> _What to produce_: The required answer is each line in the entries below where "region" occurs.

+--

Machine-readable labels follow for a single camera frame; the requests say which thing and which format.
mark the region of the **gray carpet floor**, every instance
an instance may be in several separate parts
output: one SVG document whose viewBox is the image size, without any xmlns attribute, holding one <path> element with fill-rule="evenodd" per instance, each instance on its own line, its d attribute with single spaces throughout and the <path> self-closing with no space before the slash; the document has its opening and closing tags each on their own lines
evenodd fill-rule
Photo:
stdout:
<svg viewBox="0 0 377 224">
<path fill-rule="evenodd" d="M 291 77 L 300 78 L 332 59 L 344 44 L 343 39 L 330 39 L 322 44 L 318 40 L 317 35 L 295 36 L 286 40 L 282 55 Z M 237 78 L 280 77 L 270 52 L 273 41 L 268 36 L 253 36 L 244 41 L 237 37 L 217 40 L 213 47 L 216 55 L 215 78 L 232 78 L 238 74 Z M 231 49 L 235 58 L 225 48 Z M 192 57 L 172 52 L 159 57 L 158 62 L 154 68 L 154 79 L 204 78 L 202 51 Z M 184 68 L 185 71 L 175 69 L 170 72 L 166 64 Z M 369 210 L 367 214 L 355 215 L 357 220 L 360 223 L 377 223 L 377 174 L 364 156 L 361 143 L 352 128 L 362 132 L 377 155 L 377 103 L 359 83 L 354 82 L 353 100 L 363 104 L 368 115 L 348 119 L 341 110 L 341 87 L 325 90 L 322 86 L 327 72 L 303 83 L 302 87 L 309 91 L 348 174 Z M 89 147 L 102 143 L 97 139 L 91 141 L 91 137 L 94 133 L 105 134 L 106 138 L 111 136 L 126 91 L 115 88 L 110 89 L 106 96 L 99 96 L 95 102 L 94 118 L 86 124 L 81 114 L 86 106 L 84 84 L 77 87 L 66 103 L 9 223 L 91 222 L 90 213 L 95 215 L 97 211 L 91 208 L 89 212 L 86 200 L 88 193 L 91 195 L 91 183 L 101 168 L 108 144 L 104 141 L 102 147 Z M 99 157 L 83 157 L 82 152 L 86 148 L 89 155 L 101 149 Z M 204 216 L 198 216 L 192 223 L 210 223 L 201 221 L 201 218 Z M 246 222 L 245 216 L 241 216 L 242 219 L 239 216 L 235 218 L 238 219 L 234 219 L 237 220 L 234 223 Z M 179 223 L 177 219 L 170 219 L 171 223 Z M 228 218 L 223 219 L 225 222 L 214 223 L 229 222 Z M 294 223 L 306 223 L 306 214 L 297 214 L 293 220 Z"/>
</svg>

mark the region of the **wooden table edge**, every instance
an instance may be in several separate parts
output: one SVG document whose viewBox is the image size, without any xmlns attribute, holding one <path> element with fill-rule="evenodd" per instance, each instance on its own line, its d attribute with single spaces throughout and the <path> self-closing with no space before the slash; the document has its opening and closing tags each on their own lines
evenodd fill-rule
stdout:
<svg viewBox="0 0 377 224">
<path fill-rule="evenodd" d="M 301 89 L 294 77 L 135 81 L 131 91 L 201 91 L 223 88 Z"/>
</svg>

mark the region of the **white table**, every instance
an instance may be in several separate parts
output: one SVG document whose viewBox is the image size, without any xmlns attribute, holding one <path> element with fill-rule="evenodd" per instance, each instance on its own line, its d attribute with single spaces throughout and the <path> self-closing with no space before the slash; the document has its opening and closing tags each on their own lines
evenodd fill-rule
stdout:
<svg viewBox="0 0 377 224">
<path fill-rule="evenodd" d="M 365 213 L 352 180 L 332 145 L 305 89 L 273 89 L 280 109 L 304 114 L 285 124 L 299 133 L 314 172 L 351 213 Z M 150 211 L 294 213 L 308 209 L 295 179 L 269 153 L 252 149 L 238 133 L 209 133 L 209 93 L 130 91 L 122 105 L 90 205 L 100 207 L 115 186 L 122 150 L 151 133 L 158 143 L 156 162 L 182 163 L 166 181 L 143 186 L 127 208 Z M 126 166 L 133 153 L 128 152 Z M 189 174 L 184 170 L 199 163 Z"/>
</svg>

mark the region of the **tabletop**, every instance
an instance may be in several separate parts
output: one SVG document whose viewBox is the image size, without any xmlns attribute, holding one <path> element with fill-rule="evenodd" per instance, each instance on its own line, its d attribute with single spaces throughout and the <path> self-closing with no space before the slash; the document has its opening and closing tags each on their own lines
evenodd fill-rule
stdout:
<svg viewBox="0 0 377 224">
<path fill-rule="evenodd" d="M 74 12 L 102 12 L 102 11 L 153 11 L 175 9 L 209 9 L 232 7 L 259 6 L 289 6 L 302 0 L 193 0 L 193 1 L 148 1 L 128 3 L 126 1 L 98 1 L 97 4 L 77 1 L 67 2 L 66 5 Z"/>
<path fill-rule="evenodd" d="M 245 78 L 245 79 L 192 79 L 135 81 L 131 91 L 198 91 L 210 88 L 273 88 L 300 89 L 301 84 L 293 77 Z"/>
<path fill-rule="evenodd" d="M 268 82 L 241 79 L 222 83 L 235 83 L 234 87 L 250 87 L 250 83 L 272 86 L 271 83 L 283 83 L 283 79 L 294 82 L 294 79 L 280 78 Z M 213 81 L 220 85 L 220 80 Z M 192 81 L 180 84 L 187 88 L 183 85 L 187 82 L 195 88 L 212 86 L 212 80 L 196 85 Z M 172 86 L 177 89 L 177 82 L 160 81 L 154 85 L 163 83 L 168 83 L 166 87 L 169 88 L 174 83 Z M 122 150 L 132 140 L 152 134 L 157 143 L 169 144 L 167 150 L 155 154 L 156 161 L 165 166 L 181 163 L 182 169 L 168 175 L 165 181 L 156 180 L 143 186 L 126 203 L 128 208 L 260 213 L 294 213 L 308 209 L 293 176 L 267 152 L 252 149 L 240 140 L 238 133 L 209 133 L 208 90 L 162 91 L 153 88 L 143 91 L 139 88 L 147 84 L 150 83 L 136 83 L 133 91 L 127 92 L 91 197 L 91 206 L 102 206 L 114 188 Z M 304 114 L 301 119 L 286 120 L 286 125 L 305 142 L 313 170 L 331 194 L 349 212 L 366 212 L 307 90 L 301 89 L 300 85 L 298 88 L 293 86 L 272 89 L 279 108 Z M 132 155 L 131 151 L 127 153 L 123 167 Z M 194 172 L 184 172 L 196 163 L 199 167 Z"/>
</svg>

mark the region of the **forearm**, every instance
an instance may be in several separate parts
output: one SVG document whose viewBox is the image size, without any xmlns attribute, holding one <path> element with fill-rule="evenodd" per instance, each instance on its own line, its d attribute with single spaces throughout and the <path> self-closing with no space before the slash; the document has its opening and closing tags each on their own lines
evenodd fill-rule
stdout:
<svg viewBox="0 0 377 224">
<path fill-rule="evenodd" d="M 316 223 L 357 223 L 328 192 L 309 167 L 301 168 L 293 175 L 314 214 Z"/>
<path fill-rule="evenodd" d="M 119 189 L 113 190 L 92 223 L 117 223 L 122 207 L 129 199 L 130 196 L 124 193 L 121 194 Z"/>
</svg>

+--

> _Exercise output_:
mark the region of the **gray carpet floor**, every instance
mark the region of the **wooden table edge**, every instance
mark the region of the **white table**, every instance
mark the region of the **tabletop**, every instance
mark the region of the **forearm**, every instance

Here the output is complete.